First, Patent Literature 1 discloses a production method that includes evaporating an evaporation material, which contains at least one of Dy or Tb, onto a molded body that has been obtained through hot plastic processing, and diffusing the evaporation material into the grain boundaries from the surface of the molded body.
This production method requires high-temperature treatment at about 850 to 1050° C. in the step of evaporating the evaporation material. Such a temperature range has been defined so as to improve the residual magnetic flux density and suppress the grain growth at a too high speed.
However, when heat treatment is performed in the temperature range as high as about 850 to 1050° C., the crystal grains will become coarse, which can result in decreased coercivity with high probability. That is, even though Dy or Tb is diffused into the grain boundaries, it becomes consequently impossible to sufficiently increase the coercivity.
Meanwhile, Patent Literature 2 discloses a production method that includes bringing an at least one element selected from Dy, Tb, and Ho, or an alloy containing such element and at least one element elected from Cu, Al, Ga, Ge, Sn, In, Si, P, and Co into contact with the surface of a rare-earth magnet, and diffusing the element or the alloy into the grain boundaries by applying heat treatment such that the grain size will not become greater than 1 μm.
Herein, Patent Literature 2 discloses that when the temperature of the heat treatment is in the range of 500 to 800° C., it is possible to achieve an excellent balance between the effect of diffusion of Dy or the like into the crystal grain boundary phase and the effect of suppressing coarsening of the crystal grains due to the heat treatment, whereby a rare-earth magnet with high coercivity can be easily obtained. In addition, Patent Literature 2 discloses various embodiments in which Dy-Cu alloys are used and heat treatment at 500 to 900° C. is performed. Among the various embodiments, a 85 Dy-15 Cu alloy, which is a representative example, has a melting point of about 1100° C. However, in order to diffuse and infiltrate a metal melt of such an alloy, it would be necessary to perform high-temperature treatment at about 1000° C. or greater. Consequently, it would be impossible to suppress coarsening of the crystal grains.
Thus, since the alloy in Patent Literature 2 when heat treatment in the range of 500 to 800° C. is performed is in the solid phase, and Dy—Cu alloys and the like are diffused into the rare-earth magnet through solid-phase diffusion, it is easily understood that the diffusion takes a long time.

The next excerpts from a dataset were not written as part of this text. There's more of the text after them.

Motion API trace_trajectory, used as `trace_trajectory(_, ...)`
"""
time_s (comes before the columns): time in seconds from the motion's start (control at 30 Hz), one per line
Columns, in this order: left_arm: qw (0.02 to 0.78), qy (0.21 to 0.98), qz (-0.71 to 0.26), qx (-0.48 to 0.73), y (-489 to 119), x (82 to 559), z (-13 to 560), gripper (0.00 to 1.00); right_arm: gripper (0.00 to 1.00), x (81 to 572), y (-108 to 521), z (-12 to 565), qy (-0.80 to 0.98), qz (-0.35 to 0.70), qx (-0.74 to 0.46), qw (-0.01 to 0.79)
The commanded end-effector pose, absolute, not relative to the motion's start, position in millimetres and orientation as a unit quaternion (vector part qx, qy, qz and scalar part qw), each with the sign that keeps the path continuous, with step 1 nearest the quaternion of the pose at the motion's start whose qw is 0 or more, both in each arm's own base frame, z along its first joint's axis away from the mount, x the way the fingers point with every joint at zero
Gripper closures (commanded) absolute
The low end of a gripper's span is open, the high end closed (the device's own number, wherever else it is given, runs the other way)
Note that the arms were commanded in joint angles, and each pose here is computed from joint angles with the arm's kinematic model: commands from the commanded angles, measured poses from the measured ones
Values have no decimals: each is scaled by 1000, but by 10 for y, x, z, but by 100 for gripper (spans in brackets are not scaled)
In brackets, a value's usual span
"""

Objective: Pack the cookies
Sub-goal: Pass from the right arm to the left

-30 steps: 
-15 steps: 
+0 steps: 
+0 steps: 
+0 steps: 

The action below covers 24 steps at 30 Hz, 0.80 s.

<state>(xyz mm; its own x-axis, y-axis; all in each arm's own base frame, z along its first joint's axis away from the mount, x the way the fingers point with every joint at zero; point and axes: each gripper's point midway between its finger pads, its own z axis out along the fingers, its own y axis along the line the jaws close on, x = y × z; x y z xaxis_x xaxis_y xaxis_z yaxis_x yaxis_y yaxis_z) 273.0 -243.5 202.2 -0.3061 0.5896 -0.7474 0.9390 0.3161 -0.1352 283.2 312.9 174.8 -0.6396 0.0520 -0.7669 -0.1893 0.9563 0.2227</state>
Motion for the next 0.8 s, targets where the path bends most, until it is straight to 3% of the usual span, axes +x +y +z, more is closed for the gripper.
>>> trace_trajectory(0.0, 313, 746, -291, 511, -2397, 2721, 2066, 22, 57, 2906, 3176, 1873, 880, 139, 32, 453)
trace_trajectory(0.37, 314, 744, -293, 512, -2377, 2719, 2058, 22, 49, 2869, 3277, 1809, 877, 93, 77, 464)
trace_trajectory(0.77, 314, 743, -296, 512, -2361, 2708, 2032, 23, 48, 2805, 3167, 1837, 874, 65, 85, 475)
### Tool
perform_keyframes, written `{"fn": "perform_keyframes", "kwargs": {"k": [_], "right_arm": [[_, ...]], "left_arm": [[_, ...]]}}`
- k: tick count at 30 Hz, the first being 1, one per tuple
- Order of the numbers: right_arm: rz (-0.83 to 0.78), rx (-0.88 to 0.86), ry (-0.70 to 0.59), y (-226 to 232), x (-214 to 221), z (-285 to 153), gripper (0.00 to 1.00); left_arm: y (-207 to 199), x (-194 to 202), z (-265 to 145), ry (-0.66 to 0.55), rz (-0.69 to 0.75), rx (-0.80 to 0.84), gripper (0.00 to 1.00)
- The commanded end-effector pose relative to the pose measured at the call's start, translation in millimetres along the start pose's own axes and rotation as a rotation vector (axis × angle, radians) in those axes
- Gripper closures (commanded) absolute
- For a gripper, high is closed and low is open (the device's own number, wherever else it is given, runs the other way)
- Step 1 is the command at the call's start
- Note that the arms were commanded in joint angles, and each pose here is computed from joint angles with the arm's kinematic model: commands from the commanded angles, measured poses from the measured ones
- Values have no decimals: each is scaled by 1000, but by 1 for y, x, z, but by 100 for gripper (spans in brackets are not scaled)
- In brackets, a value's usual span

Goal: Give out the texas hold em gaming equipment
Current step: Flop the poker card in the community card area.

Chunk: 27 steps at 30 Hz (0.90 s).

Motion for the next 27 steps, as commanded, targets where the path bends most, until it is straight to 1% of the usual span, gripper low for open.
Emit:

In view of the foregoing various circumstances (e.g., the costs of Dy and the like are increasing; crystal grains will become coarse under a high-temperature atmosphere when a modifying alloy containing a high-melting-point heavy rare-earth element is diffused into the grain boundary phase; and solid-phase diffusion of such a modifying alloy takes a long time), the inventors have arrived at a rare-earth magnet made of a nanocrystalline magnet that contains no heavy rare-earth metals such as Dy or Tb in the grain boundary phase, has high coercivity, in particular, high coercivity under a high-temperature atmosphere, and has relatively high magnetizability, and a method for producing such a magnet.